## What to do
Scan the records for the string "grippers". State how many lines contain it and add nothing.
*** Block opens ***
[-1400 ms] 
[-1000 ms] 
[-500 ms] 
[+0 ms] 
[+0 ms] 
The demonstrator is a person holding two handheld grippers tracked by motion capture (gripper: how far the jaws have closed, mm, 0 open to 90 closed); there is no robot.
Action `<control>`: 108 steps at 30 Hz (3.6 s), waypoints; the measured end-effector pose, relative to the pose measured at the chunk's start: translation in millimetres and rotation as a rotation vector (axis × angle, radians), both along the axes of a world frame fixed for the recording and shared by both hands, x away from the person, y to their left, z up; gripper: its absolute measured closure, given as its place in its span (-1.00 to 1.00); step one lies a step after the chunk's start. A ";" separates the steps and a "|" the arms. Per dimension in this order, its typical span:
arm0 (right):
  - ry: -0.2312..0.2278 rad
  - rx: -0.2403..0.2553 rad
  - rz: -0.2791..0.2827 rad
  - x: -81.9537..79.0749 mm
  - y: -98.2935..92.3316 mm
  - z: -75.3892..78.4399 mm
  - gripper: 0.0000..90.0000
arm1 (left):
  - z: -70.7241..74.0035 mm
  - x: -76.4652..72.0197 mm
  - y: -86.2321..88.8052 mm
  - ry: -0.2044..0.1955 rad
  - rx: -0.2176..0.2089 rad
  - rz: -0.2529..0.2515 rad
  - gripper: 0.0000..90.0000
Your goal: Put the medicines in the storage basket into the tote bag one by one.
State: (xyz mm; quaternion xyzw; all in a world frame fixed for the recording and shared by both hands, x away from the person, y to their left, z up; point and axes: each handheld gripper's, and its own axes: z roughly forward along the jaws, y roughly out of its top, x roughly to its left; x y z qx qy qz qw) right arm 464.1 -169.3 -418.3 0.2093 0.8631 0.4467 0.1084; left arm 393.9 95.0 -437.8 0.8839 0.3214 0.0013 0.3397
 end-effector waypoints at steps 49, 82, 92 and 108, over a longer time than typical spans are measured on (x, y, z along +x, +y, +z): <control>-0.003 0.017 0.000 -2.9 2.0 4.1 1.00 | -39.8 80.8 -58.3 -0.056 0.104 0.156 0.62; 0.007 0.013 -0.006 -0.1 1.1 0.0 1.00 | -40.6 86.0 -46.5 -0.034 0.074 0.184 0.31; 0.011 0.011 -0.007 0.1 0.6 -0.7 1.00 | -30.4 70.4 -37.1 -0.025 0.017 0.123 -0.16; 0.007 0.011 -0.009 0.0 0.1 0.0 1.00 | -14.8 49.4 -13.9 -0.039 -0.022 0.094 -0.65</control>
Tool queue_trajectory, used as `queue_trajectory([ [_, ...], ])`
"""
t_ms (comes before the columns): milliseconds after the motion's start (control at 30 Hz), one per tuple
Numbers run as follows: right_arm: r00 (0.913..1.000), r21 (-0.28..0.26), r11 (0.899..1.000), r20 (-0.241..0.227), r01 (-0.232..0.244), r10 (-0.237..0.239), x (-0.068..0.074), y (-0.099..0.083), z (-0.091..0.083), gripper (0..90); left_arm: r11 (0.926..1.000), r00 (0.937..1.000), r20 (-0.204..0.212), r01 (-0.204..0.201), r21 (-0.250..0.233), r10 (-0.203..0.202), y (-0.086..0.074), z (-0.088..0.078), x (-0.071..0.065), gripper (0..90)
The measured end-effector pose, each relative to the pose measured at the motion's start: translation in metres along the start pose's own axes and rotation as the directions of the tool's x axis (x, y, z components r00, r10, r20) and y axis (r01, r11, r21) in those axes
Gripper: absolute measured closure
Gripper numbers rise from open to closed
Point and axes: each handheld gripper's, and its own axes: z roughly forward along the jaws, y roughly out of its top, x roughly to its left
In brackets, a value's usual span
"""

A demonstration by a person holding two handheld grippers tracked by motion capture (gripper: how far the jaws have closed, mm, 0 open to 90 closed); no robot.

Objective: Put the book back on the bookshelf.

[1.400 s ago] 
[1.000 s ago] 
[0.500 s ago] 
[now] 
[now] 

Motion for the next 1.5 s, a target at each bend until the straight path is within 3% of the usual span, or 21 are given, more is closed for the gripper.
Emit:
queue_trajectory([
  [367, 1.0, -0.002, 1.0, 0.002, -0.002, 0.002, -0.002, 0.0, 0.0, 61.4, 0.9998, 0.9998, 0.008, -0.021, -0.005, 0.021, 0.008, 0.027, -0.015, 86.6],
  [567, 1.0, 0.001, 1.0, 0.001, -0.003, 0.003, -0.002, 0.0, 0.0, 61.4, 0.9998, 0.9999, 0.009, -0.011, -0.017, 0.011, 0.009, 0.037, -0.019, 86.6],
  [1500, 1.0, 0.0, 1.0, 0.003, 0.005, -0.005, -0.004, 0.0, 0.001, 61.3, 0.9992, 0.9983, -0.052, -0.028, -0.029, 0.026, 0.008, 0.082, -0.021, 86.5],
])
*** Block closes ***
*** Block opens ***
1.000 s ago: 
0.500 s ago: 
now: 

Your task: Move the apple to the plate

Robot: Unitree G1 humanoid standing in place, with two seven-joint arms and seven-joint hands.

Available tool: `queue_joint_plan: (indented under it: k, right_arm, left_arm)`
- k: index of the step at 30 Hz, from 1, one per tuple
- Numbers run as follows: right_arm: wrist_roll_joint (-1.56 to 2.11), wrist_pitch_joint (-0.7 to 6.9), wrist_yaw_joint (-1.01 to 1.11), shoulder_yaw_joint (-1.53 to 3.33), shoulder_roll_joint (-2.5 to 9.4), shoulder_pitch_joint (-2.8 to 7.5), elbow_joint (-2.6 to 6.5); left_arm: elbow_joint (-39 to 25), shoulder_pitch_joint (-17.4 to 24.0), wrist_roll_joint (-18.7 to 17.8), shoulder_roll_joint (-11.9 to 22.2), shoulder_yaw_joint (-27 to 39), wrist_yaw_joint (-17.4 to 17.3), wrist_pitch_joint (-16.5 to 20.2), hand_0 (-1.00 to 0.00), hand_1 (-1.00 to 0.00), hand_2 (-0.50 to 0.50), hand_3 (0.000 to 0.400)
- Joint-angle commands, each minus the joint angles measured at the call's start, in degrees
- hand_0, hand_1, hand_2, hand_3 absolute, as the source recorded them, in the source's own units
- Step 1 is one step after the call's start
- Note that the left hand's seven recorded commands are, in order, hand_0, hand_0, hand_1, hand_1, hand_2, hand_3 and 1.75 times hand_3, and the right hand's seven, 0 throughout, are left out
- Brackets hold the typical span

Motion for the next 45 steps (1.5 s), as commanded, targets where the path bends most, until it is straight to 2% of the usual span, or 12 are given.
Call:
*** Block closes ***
## Problem solution
2